The Rock ‘N’ Roll Philosopher album is an outgrowth of the book project, Dion’s third. Co-authored with Adam Jablin and sub-titled Conversations on Life, Recovery, Faith and Music, it’s a loose collection of stories and concepts, housing high-minded concepts, anecdotes and lists of favorite books and performers.

“The book was events in my life that I’m reflecting on, all these little stories I have, and it comes with a life lesson,” says Dion, whose first memoir,  The Wanderer: Dion’s Story, was published in 1988. “So then Bonamassa and (KTBA) co-founder Roy Weisman said, ‘Let’s get an album, something compatible with the book.’ At the time I was doing the audiobook, and I just had a ball doing that ’cause you could have songs (play) in the stories, just coloring or complementing. (The album) developed out of that.”

One of the most striking inclusions is “Abraham, Martin and John,” an elegy written by Dick Holler about the legacies of Abraham Lincoln, Martin Luther King Jr., John F. Kennedy and Robert F. Kennedy during 1968. Dion’s recording reached No. 4 on the Billboard Hot 100 that year and was certified gold. It went on to be covered by a number of other performers, including Smokey Robinson & the Miracles, Marvin Gaye, Ray Charles and Bob Dylan.

The Rock ‘N’ Roll Philosopher re-recording of it is a more intimate treatment with just Dion, a guitar and strings along with atmospheric backing vocals arranged and performed by Robert Florczak. “I wanted it in the set,” Dion explains, referring to the album’s setlist concept. “If I do a set, then ‘Abraham, Martin, and John’ has to be there, so I did it for that reason. And when I gave it to Roy Weisman he said it really struck a chord in him; he said, ‘Dion, this song is 57 years old. There are people who never heard it. I would like to release it as a single.’ And we had David Niles do the video, which is my favorite video I’ve ever done. Now, I tell ya, it seems almost timely for this song, ’cause it’s troubled times. But I didn’t even think of that when we were putting it together. It was never meant to be a political song…. It’s about a state of love and it plays so much into that speech Bobby Kennedy gave back then; he was saying love conquers all if we could understand rather than be understood, or if we could love rather than be loved, all that high-minded stuff. You can’t have cable news thinking like that, because then there’d be no shows.”

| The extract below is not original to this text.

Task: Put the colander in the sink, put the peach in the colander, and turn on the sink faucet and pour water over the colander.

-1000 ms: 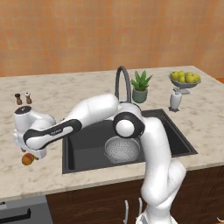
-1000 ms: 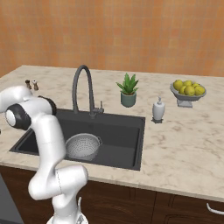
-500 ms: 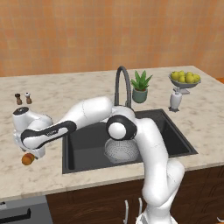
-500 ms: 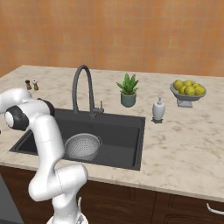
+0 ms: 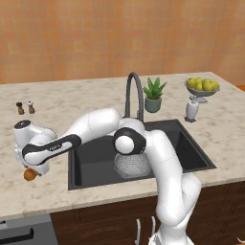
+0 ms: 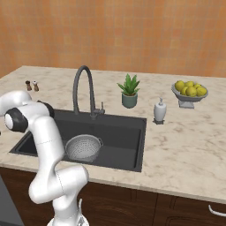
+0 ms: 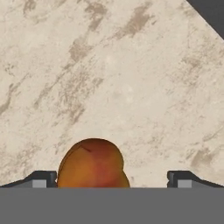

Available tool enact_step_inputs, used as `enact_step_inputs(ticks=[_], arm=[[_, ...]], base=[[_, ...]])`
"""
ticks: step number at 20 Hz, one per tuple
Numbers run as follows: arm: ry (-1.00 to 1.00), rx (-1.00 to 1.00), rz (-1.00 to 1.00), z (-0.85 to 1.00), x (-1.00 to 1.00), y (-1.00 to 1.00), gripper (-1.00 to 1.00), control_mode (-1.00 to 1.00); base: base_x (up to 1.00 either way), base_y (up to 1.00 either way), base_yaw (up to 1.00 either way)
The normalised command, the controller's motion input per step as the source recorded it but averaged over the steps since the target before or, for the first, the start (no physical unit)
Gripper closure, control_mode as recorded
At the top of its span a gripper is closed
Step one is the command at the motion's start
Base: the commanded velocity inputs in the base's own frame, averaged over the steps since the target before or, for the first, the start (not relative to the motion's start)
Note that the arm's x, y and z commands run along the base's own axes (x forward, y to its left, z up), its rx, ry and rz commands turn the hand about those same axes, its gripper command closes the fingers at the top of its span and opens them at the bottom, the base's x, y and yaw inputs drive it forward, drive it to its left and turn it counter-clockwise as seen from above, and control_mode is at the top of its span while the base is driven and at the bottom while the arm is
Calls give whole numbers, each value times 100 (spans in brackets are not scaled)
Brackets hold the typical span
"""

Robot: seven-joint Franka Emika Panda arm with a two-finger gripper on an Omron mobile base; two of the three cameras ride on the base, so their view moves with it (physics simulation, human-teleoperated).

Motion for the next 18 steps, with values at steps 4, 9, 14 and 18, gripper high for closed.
enact_step_inputs(ticks=[4, 9, 14, 18], arm=[[0, 4, 3, -14, 5, 2, -100, -100], [0, 8, 7, -15, 1, 2, -100, -100], [0, 8, 8, -10, 5, 2, -100, -100], [0, 5, 4, -17, 7, 3, -100, -100]], base=[[0, 0, 0], [0, 0, 0], [0, 0, 0], [0, 0, 0]])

He’s also pleased that The Rock ‘N’ Roll Philosopher gives him a chance to revisit guitarist collaborations, which appeared on previous albums.

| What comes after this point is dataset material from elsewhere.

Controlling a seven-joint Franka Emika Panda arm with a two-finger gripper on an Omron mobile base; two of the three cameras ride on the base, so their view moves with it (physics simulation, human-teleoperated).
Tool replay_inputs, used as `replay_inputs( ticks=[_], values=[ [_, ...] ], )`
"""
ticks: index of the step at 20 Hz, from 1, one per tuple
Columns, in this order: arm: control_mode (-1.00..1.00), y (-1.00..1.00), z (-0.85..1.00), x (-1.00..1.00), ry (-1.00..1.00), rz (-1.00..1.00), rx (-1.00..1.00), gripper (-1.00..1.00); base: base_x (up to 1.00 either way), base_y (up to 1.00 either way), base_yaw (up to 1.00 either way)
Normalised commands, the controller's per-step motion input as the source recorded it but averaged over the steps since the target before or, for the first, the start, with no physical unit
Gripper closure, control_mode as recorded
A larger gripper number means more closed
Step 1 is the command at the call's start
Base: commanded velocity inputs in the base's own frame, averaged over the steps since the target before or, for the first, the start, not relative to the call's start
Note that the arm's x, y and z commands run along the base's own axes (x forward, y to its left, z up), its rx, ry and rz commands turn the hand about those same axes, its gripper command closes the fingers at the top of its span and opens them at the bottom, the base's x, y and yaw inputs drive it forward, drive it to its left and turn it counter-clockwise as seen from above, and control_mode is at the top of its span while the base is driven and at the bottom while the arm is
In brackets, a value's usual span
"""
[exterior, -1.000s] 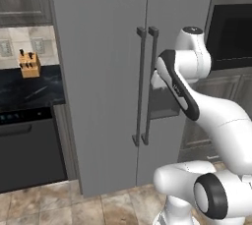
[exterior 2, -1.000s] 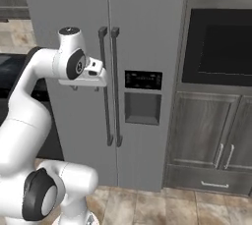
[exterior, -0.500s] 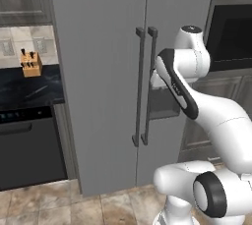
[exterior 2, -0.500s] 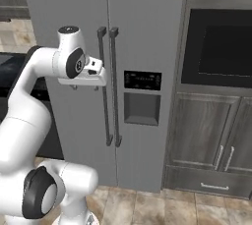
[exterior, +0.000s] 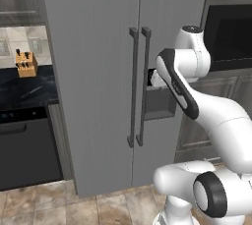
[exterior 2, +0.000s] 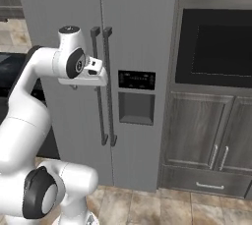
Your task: Retrieve the butter from the fridge and place it on a plate on the dining table. Then retrieve the butter knife by the fridge and place it near the plate.
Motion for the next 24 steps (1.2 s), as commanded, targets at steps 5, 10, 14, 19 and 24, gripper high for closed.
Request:
replay_inputs(
  ticks=[5,10,14,19,24],
  values=[
    [-1.0,0.0,0.0,0.0,0.0,0.0,0.0,-1.0,0.0,0.0,0.0],
    [-1.0,0.0,-0.08,0.58,-0.06,0.0,0.0,-1.0,0.0,0.0,0.0],
    [-1.0,0.0,-0.35,1.0,-0.22,0.0,0.0,-1.0,0.0,0.0,0.0],
    [-1.0,0.0,-0.27,0.89,-0.25,0.0,0.0,-1.0,0.0,0.0,0.0],
    [-1.0,0.0,-0.01,0.49,-0.17,0.0,0.02,-1.0,0.0,0.0,0.0]
  ],
)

“I did ‘Cryin’ Shame’ with Sonny Landreth,” Dion says, “and that guy, man, kills me every time. He’s ridiculous. It’s just thrilling. ‘Dancing Girl’ with Mark Knopfler, I love his sound; he just hurls me into a higher reality, another dimension, and it’s just all in his hands. And ‘If You Wanna Rock and Roll’ I did with Eric Clapton. I was totally surprised when I called him to play on his; he wrote me emails telling me how he grew up with my music, and I was like, ‘Wow.’ We became friends and he did this and it was so great; I called him and said, ‘Eric, you sound like you’re 19 on this song.’ He said, ‘I stood up. I wanted to do a good job in the studio.’”

In the meantime, Dion is looking at a proposed documentary that he says might involve a couple of performances back in New York, and he’s keeping tabs on The Wanderer jukebox stage musical, which debuted during 2022 and is now working on further financing to take it to Broadway.

As for another album, Dion says, “I’m always working on something. Like I said, I do like the blues thing; it’s in my head that it grooves and it has a mantra to it. I like that. But when I get my guitar and get in there, whether it’s a Phil Spector or Michael Omartian production, or Wayne Hood or myself, it’s all Dion music. When I did gospel music, it’s all Dion music. If it’s just me and the guitar, without the window trimmings, it’s just Dion music. So whatever I do, that’s what it’ll be — Dion music.”